### DIRECTIONS FOR THIS TASK:
Starting with the first line and ending with the last, transcribe the data exactly.

************

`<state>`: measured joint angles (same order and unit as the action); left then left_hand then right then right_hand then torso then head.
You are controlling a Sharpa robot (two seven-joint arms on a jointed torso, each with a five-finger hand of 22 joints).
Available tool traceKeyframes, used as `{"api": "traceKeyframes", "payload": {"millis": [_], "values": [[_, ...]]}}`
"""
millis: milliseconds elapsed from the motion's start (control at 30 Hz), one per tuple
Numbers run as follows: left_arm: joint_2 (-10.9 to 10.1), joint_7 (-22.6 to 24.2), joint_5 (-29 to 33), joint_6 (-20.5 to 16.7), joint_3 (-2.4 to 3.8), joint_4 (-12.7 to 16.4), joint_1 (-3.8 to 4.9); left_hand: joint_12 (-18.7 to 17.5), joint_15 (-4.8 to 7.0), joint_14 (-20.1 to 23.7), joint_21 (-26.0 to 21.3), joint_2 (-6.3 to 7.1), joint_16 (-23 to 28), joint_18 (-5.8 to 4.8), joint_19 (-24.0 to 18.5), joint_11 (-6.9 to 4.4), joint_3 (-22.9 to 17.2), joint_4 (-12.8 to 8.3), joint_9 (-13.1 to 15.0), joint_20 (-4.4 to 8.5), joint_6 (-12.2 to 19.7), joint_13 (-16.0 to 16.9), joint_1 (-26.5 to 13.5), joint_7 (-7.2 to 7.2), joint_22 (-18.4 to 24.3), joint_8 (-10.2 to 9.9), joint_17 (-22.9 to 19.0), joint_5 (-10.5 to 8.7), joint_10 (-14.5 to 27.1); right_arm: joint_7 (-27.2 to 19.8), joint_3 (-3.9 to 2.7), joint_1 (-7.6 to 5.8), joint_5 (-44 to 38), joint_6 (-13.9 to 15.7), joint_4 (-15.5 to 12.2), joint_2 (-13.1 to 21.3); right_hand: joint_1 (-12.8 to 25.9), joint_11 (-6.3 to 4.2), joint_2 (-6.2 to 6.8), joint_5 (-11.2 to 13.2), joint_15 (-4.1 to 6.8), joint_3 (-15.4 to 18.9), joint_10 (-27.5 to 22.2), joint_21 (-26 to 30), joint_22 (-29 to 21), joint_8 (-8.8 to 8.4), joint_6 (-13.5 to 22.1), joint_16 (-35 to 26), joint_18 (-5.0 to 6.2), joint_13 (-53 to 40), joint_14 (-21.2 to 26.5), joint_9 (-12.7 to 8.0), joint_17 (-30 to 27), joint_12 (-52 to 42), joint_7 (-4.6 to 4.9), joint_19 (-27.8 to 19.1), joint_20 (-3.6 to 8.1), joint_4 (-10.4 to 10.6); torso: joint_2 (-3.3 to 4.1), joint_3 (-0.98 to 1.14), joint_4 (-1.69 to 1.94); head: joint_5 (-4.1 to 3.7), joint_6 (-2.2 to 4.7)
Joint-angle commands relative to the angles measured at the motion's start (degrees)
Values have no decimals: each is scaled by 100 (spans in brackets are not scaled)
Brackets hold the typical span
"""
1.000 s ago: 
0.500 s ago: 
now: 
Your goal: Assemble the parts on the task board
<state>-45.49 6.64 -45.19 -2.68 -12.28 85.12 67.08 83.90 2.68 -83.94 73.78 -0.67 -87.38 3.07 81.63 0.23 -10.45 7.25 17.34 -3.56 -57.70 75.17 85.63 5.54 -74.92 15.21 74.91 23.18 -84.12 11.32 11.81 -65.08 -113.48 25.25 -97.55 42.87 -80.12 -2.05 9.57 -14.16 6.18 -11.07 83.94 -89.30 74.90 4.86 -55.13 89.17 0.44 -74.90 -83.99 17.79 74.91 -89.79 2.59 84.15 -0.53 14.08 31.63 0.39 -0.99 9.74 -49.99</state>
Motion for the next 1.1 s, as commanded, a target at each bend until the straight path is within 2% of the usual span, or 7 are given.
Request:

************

### ANSWER TO THE EXERCISE:
`<state>`: measured joint angles (same order and unit as the action); left then left_hand then right then right_hand then torso then head.
You are controlling a Sharpa robot (two seven-joint arms on a jointed torso, each with a five-finger hand of 22 joints).
Available tool traceKeyframes, used as `{"api": "traceKeyframes", "payload": {"millis": [_], "values": [[_, ...]]}}`
"""
millis: milliseconds elapsed from the motion's start (control at 30 Hz), one per tuple
Numbers run as follows: left_arm: joint_2 (-10.9 to 10.1), joint_7 (-22.6 to 24.2), joint_5 (-29 to 33), joint_6 (-20.5 to 16.7), joint_3 (-2.4 to 3.8), joint_4 (-12.7 to 16.4), joint_1 (-3.8 to 4.9); left_hand: joint_12 (-18.7 to 17.5), joint_15 (-4.8 to 7.0), joint_14 (-20.1 to 23.7), joint_21 (-26.0 to 21.3), joint_2 (-6.3 to 7.1), joint_16 (-23 to 28), joint_18 (-5.8 to 4.8), joint_19 (-24.0 to 18.5), joint_11 (-6.9 to 4.4), joint_3 (-22.9 to 17.2), joint_4 (-12.8 to 8.3), joint_9 (-13.1 to 15.0), joint_20 (-4.4 to 8.5), joint_6 (-12.2 to 19.7), joint_13 (-16.0 to 16.9), joint_1 (-26.5 to 13.5), joint_7 (-7.2 to 7.2), joint_22 (-18.4 to 24.3), joint_8 (-10.2 to 9.9), joint_17 (-22.9 to 19.0), joint_5 (-10.5 to 8.7), joint_10 (-14.5 to 27.1); right_arm: joint_7 (-27.2 to 19.8), joint_3 (-3.9 to 2.7), joint_1 (-7.6 to 5.8), joint_5 (-44 to 38), joint_6 (-13.9 to 15.7), joint_4 (-15.5 to 12.2), joint_2 (-13.1 to 21.3); right_hand: joint_1 (-12.8 to 25.9), joint_11 (-6.3 to 4.2), joint_2 (-6.2 to 6.8), joint_5 (-11.2 to 13.2), joint_15 (-4.1 to 6.8), joint_3 (-15.4 to 18.9), joint_10 (-27.5 to 22.2), joint_21 (-26 to 30), joint_22 (-29 to 21), joint_8 (-8.8 to 8.4), joint_6 (-13.5 to 22.1), joint_16 (-35 to 26), joint_18 (-5.0 to 6.2), joint_13 (-53 to 40), joint_14 (-21.2 to 26.5), joint_9 (-12.7 to 8.0), joint_17 (-30 to 27), joint_12 (-52 to 42), joint_7 (-4.6 to 4.9), joint_19 (-27.8 to 19.1), joint_20 (-3.6 to 8.1), joint_4 (-10.4 to 10.6); torso: joint_2 (-3.3 to 4.1), joint_3 (-0.98 to 1.14), joint_4 (-1.69 to 1.94); head: joint_5 (-4.1 to 3.7), joint_6 (-2.2 to 4.7)
Joint-angle commands relative to the angles measured at the motion's start (degrees)
Values have no decimals: each is scaled by 100 (spans in brackets are not scaled)
Brackets hold the typical span
"""
1.000 s ago: 
0.500 s ago: 
now: 
Your goal: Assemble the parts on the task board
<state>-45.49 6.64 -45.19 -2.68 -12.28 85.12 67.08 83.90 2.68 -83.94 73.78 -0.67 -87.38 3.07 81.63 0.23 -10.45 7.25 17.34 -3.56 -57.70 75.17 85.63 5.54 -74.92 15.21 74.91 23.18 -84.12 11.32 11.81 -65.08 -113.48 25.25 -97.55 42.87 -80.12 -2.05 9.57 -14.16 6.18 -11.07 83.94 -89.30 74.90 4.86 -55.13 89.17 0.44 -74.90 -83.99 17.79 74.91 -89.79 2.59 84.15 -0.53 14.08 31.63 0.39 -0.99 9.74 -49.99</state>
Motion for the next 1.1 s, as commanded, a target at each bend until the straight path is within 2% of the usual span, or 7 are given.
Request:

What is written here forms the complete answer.